[[ Listed records, beginning ]]

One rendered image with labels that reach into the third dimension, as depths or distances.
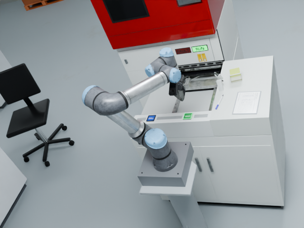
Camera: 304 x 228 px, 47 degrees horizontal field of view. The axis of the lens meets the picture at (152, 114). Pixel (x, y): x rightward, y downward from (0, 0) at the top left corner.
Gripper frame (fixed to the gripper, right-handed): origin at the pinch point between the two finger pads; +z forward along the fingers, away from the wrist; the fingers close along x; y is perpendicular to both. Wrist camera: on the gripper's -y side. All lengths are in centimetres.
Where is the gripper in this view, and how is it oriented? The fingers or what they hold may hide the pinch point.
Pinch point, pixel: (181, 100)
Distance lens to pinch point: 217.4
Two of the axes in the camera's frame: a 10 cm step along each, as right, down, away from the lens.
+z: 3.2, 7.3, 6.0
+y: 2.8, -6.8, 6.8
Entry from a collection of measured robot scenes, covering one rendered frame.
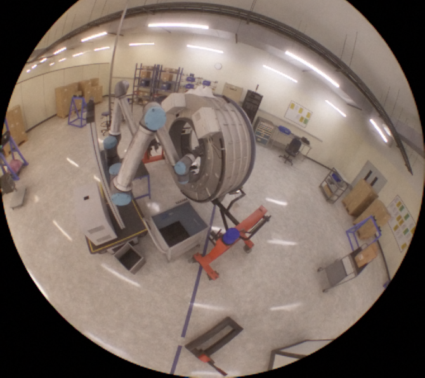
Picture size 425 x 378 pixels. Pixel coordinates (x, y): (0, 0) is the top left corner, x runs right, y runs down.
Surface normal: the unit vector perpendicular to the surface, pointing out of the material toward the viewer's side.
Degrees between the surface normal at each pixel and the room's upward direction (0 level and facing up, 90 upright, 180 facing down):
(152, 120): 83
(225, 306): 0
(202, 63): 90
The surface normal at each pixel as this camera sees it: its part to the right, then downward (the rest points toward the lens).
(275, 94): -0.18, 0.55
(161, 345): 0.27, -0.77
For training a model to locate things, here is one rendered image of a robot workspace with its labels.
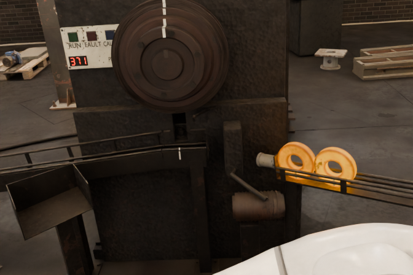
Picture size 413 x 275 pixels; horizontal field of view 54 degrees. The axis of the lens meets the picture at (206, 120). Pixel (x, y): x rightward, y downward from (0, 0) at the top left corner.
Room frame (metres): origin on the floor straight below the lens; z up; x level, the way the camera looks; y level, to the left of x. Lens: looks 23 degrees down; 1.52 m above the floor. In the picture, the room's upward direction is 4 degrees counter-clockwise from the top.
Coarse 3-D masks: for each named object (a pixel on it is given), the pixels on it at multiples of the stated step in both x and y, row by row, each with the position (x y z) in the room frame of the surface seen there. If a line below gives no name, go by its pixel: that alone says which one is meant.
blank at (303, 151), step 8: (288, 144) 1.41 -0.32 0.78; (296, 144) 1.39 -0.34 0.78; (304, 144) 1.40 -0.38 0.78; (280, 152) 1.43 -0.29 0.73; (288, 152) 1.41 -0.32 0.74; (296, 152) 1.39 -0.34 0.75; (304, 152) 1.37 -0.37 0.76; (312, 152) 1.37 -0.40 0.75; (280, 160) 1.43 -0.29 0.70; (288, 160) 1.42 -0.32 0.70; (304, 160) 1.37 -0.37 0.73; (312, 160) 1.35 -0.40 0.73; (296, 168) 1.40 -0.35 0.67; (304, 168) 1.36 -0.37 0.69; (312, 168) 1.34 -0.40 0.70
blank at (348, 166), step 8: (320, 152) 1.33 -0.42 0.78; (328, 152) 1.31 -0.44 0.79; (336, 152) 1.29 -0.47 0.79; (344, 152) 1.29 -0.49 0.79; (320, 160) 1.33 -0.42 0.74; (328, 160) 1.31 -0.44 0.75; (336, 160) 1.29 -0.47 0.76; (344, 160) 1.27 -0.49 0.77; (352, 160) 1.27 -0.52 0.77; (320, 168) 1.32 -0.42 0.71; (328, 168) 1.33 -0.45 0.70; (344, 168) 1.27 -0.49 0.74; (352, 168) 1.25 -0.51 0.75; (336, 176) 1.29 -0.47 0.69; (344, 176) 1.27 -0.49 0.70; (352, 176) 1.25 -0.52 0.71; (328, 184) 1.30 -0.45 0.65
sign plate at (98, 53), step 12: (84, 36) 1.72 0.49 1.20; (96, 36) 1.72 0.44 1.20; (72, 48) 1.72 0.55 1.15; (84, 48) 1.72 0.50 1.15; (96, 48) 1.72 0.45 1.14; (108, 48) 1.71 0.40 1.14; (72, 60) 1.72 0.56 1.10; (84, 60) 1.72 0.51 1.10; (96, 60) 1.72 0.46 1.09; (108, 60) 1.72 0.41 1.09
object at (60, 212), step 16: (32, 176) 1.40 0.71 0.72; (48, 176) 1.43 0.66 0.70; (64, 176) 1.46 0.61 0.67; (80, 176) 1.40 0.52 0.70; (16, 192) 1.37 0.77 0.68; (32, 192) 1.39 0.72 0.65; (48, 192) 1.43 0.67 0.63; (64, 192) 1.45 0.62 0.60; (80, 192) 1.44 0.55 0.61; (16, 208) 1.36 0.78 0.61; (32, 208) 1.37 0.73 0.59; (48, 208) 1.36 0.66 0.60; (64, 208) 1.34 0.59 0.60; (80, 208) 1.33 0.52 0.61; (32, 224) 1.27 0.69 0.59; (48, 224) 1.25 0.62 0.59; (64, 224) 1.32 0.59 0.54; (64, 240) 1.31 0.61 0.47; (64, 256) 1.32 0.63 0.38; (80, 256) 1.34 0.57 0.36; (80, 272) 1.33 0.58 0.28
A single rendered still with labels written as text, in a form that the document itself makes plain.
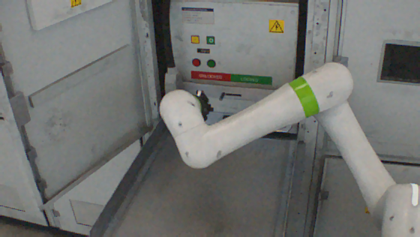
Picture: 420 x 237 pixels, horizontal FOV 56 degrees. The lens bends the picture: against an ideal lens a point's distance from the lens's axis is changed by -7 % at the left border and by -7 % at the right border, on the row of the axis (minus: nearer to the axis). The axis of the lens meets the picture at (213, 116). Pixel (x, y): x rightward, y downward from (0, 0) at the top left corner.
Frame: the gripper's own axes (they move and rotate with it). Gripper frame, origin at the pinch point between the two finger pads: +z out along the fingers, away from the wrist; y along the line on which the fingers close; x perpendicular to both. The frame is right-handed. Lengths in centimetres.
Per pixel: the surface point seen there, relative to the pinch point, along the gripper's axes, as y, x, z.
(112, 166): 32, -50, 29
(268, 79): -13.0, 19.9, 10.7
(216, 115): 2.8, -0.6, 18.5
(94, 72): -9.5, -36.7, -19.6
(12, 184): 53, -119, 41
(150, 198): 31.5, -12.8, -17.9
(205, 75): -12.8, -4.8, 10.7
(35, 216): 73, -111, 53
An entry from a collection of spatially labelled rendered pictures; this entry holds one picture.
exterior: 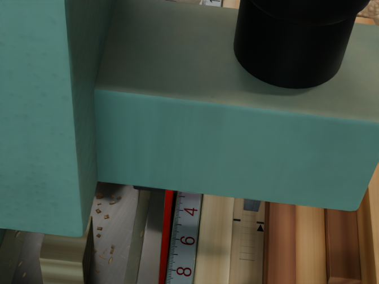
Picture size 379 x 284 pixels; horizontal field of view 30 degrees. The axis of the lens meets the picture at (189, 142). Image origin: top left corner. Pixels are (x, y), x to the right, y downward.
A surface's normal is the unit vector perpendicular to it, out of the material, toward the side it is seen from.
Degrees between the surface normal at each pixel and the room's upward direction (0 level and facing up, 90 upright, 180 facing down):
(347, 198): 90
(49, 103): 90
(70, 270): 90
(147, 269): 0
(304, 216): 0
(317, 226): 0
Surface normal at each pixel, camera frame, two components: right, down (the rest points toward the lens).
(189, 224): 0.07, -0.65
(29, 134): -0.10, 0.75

[[ Listed records, end ]]
[[ Listed records, beginning ]]

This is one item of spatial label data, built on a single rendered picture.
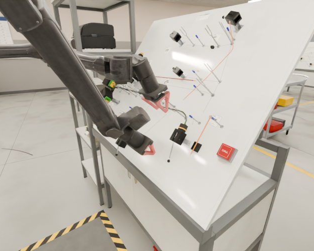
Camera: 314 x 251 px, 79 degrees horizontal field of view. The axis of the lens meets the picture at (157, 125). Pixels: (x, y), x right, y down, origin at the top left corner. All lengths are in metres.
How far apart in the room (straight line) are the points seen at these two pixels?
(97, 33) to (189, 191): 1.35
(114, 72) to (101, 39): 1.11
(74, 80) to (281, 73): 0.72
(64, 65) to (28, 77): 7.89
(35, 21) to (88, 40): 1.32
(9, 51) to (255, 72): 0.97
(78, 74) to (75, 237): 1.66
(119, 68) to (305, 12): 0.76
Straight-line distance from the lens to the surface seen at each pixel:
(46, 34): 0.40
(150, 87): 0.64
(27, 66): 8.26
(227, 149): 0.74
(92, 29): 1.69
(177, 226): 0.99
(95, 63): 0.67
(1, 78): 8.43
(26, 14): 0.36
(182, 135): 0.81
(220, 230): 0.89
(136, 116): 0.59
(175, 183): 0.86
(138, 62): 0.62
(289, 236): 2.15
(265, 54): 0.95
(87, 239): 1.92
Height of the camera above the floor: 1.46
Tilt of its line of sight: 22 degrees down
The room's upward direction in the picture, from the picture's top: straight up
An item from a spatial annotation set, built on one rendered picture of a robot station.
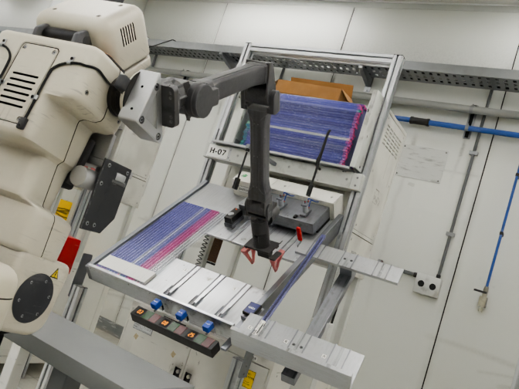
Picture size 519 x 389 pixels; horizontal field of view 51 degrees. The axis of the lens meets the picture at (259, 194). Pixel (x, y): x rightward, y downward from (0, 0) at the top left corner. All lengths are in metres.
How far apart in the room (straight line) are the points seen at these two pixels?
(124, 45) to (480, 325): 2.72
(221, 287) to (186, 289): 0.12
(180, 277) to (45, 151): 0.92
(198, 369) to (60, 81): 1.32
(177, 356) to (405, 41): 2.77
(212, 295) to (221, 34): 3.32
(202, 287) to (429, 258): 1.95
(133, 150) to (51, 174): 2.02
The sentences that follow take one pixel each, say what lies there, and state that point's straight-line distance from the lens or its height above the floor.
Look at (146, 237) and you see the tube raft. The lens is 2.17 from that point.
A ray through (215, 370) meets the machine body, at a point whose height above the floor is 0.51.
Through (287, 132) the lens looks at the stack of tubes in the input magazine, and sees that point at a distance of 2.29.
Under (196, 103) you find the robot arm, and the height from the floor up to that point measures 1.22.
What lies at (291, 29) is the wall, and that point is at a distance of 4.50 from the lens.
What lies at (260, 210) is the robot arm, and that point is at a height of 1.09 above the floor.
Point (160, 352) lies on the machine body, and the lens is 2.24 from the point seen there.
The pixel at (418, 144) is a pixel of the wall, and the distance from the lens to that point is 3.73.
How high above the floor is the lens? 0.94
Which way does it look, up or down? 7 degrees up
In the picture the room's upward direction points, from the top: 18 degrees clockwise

[[ Listed records, end ]]

● Work instruction
In the records above, some lines hold the word "vector"; copy each such line.

● Solution for this exercise
Surface normal: the unit vector perpendicular to the surface, pointing out of the material toward the viewer's side.
A surface's normal is the unit vector perpendicular to it, out of the material, toward the side it is seen from.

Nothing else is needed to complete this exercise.